The Czech parliament ratified the Lisbon treaty on 17 February. Across Europe, politicians and media agencies are expressing their satisfaction at the decision. However, they have thus far failed to realise that, in reality, no further steps have been made towards a general ratification of the treaty across the EU. The Czech senate has yet to add their approval; largely composed of the civic democratic party (ODS) representatives, the Czech upper chamber wants to postpone the ratification until after the signing of the international agreement which would allow the installation of the American anti-missile shield.

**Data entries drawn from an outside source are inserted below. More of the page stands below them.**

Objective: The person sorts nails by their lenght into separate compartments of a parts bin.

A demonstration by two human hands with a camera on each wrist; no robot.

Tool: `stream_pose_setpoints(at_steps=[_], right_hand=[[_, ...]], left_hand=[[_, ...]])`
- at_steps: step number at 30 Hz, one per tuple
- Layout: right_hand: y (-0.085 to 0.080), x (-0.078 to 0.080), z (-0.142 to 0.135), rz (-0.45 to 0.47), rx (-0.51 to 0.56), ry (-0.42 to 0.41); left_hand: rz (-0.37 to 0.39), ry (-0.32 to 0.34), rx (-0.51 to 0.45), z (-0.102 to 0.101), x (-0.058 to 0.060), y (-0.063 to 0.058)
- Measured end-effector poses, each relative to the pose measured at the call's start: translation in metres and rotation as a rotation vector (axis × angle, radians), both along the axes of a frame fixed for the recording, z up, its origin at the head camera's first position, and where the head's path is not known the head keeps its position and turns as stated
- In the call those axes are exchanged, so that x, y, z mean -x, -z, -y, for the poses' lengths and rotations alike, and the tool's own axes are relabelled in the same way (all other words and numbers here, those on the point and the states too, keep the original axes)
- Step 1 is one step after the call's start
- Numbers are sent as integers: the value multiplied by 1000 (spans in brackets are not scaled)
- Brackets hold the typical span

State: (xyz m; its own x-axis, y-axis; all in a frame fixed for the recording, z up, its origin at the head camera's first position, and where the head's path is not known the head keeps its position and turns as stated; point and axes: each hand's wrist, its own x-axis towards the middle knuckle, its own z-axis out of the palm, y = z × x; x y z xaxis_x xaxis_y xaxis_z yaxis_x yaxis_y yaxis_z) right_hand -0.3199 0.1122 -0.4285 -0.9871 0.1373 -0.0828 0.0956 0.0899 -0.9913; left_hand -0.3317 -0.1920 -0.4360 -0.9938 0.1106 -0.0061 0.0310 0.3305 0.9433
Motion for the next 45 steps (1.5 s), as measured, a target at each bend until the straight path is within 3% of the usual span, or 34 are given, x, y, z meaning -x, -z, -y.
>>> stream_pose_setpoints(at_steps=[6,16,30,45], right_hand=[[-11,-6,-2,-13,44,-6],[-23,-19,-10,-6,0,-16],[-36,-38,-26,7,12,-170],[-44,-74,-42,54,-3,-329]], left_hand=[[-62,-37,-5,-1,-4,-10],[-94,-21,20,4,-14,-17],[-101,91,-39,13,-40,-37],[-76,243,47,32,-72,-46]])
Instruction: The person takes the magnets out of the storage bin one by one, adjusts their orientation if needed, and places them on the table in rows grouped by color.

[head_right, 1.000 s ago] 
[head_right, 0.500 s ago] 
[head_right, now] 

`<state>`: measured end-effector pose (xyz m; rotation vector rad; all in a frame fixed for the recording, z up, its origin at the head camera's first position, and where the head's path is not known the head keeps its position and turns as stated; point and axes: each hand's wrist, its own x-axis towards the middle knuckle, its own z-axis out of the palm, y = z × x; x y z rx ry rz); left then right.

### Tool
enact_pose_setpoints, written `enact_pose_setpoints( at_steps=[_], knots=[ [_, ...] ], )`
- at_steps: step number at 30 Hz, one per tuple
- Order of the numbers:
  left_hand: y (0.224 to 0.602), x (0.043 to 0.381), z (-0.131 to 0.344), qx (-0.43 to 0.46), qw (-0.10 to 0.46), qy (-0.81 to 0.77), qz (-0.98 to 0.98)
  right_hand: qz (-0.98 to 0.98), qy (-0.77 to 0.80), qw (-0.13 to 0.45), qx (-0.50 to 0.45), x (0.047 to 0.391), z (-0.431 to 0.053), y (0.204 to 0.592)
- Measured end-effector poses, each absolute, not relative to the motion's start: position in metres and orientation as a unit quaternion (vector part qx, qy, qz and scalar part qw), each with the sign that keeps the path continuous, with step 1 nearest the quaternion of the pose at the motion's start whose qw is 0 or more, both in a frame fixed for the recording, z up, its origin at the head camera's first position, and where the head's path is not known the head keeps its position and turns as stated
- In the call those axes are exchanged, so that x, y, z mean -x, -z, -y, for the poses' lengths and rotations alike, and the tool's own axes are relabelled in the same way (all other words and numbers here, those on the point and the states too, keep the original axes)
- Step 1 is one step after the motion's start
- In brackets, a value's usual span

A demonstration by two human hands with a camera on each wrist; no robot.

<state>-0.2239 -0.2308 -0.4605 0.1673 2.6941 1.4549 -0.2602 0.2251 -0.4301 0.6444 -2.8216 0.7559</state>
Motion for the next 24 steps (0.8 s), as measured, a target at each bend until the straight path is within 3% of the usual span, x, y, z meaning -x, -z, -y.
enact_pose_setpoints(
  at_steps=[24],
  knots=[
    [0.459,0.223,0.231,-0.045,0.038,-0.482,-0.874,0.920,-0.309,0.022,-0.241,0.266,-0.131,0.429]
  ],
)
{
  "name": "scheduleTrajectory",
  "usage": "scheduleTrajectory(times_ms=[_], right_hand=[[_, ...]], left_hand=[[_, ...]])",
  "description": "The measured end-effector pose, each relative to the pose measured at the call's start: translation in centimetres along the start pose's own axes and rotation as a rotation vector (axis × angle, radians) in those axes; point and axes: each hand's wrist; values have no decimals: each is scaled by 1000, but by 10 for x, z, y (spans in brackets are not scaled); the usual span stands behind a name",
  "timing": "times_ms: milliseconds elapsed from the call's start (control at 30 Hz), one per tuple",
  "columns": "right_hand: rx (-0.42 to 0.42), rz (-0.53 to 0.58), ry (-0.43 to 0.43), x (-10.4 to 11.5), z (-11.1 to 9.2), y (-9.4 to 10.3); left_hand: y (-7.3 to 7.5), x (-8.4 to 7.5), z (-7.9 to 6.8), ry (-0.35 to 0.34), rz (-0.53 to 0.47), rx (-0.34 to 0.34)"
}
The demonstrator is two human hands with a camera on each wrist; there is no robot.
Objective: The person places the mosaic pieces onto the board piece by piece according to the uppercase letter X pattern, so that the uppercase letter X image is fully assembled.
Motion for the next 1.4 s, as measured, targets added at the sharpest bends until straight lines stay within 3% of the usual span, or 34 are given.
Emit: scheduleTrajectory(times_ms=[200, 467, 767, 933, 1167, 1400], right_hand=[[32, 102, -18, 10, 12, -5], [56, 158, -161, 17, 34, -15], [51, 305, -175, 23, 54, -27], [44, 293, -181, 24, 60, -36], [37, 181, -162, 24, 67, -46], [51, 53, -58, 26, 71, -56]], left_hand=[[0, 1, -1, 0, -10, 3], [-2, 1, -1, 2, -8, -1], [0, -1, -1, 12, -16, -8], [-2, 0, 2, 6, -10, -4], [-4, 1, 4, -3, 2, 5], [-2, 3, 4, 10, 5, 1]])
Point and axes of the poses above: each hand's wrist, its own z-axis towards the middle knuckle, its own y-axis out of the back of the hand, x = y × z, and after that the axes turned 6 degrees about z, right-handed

The ratification has not yet been signed by the Czech president Vaclav Klaus; he is opposed to the treaty and has been threatening for some months not to sign the agreement until Ireland gives its approval in the autumn of 2009. Just recently, president Klaus has been the central figure in a debate at the European parliament in which he accused the EU of arrogance and compared it to a totalitarian regime.
Arrogant and ignorant?
His remarks were applauded by ultra-nationalists and English and French neo-fascist groups. Graham Watson, the leader of the alliance of liberals and democrats in the European parliament (ALDE), instead responded to Klaus by calling him arrogant and ignorant. Whilst a number of left-wing deputies left the chamber, the president of the European parliament Hans Gert Pöttering (conservative), pointed out that in a 'totalitarian' parliament, Klaus would not have been able to deliver such a discourse.